I like the idea, and this mechanism seems like the right tool for the job.

The one detail I'm not 100% sure on is the current interplay with inlining (and I think this isn't fully addressed in the langref either):

This builtin function would work similarly to @setRuntimeSafety() in that it affects the surrounding scope.

fn regular_f() void {} //code
noinline fn noinline_f() void {} //code
inline fn inline_f() void {} //code
fn main() { //scope 0
  @setRuntimeSafety(x);
  @setIntrinsicRecognition(y);
  { //scope 1
    // code
  }
  noinline_f();
  inline_f();
  regular_f();
}

The current example in the langref makes it seem like the settings of scope 0 transitively apply to nested scopes (scope 1 here).
I think it would be highly surprising if noinline functions (and function calls with .never_inline modifier) were affected by the caller scope's settings.

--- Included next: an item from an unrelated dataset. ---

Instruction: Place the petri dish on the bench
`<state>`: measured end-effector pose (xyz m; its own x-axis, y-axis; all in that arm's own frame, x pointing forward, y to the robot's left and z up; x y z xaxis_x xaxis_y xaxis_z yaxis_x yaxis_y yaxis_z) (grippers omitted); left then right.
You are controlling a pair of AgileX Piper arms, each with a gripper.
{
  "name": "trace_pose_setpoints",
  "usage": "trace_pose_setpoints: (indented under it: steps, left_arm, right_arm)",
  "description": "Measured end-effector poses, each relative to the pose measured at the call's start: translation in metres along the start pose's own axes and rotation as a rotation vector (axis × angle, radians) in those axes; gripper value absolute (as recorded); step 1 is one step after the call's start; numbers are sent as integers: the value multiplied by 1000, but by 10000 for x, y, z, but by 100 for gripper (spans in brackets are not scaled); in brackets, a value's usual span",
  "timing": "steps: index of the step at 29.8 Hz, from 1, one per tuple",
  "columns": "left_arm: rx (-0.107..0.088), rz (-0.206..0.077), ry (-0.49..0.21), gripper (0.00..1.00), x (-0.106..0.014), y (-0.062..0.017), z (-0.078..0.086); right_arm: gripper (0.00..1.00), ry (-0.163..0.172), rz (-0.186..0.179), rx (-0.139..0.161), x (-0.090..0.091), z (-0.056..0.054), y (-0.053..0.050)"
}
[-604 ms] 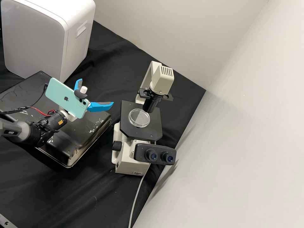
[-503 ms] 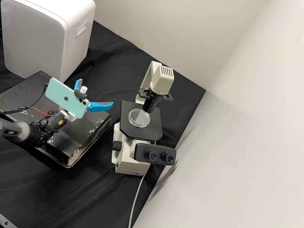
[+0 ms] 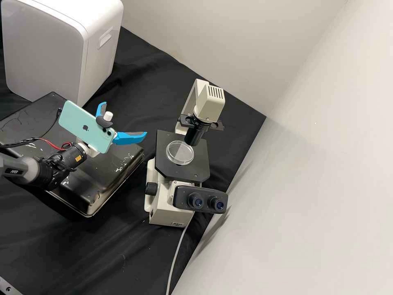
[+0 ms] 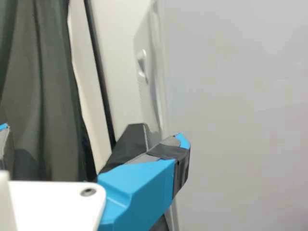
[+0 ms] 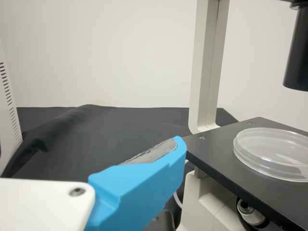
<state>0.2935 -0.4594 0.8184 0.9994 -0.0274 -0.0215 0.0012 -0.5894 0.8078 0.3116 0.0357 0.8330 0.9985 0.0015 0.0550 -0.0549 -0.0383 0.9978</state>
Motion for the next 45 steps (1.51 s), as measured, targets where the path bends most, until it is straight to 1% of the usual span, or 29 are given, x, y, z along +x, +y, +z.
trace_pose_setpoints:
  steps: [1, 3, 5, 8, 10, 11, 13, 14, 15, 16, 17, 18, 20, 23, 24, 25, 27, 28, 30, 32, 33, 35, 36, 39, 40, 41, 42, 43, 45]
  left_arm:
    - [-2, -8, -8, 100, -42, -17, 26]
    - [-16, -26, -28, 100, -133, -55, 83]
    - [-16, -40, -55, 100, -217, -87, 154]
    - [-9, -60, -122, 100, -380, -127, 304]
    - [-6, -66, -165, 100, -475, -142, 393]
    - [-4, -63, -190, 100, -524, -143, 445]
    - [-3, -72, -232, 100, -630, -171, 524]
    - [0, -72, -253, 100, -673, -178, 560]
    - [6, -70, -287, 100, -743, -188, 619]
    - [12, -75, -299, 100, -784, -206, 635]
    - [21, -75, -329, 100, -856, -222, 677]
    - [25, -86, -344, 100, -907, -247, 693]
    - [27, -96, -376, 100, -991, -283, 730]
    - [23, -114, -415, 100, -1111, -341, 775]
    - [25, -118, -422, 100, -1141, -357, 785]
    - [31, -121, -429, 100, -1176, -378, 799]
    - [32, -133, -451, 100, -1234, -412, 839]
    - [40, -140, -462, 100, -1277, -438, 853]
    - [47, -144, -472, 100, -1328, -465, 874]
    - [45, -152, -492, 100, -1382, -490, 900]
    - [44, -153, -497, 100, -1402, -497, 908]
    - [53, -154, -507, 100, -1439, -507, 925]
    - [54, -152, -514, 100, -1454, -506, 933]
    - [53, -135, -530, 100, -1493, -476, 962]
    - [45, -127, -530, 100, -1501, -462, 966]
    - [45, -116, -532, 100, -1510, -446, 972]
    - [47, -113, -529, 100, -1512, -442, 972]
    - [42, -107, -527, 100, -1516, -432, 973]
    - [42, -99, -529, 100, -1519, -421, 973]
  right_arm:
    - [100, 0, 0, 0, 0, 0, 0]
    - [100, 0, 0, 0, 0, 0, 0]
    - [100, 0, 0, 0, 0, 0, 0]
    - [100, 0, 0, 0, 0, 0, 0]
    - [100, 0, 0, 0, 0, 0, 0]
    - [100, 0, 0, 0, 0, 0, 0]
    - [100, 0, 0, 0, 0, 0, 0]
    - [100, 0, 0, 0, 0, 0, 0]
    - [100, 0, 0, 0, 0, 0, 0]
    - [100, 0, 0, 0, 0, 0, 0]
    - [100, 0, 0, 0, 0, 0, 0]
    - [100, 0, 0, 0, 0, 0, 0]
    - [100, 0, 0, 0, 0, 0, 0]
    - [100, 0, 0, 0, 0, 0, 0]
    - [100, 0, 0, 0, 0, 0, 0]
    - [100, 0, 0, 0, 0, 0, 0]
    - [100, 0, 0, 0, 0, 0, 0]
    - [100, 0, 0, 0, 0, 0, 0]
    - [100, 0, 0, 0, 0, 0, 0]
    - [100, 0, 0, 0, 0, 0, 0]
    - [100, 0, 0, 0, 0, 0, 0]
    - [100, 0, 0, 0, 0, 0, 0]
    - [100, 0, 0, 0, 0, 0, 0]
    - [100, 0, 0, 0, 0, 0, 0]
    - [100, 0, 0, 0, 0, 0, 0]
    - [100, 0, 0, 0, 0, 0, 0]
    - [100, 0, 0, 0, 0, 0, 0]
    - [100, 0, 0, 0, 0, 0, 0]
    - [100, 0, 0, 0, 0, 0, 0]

What seems unclear to me is whether an inline function (and a call with .always_inline modifier) would keep the caller's settings (as if it were directly inlined as a scope), or reset to the defaults.
If it does keep the settings, then what about regular_fn? In particular, could the compiler's decision on whether or not to inline a particular function call affect that function's runtime safety and intrinsic recognition settings? That would seem very surprising to me.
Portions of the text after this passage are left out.